▶ WORK TO COMPLETE
In the records that follow, find each line with the word "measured" and copy it.

#### MATERIALS PROVIDED

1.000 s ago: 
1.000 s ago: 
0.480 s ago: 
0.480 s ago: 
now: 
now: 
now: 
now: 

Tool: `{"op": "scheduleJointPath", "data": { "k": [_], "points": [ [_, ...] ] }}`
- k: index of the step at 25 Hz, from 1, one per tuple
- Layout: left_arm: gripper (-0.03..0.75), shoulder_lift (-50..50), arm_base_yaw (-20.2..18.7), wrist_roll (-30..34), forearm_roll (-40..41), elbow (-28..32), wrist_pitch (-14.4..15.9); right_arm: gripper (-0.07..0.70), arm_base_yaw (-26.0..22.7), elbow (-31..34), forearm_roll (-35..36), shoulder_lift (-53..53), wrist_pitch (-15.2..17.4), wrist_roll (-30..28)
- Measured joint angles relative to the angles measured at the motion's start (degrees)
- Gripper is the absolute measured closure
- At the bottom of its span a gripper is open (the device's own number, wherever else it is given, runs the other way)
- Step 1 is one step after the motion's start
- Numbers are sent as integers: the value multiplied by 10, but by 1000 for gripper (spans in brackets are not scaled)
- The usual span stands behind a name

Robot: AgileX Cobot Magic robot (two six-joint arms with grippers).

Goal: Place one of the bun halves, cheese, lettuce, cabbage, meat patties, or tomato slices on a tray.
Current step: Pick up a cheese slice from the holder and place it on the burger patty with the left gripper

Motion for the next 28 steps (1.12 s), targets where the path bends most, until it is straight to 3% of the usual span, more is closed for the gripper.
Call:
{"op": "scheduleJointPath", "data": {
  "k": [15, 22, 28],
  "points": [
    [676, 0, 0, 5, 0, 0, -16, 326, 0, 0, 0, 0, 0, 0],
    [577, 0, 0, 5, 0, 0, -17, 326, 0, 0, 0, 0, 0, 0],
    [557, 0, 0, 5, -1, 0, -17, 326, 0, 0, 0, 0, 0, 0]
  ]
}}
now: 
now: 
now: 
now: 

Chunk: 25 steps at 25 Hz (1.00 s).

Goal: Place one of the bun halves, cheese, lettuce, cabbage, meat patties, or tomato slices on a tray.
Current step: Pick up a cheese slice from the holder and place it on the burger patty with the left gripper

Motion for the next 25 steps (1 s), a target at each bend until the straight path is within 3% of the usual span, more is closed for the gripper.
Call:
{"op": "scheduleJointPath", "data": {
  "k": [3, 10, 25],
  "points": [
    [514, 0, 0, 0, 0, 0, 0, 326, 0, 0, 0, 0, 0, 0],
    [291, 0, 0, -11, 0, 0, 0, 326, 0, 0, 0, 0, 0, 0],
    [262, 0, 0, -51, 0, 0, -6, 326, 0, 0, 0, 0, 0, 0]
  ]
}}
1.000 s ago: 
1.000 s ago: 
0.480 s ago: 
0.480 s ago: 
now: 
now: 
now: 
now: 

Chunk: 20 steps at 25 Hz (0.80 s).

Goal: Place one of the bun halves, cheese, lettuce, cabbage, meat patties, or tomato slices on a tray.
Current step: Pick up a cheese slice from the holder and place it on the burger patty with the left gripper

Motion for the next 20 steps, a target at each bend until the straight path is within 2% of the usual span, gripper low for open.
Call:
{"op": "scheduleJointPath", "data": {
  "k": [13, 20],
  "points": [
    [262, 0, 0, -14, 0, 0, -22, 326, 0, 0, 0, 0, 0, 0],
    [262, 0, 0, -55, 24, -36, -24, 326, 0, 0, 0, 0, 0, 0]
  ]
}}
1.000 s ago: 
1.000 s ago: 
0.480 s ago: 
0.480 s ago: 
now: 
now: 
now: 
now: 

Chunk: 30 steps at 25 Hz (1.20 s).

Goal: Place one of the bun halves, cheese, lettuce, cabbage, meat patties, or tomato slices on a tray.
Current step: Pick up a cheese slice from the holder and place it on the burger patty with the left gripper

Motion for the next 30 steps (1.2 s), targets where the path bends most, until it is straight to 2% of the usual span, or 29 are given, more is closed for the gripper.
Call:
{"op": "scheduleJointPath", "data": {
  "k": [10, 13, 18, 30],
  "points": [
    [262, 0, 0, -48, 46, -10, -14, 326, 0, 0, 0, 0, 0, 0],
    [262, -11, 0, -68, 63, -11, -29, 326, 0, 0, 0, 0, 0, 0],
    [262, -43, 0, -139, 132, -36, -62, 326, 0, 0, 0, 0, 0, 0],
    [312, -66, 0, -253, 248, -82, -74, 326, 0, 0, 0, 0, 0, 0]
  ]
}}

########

▶ ANSWER FOR THE TASK
- Measured joint angles relative to the angles measured at the motion's start (degrees)
- Gripper is the absolute measured closure

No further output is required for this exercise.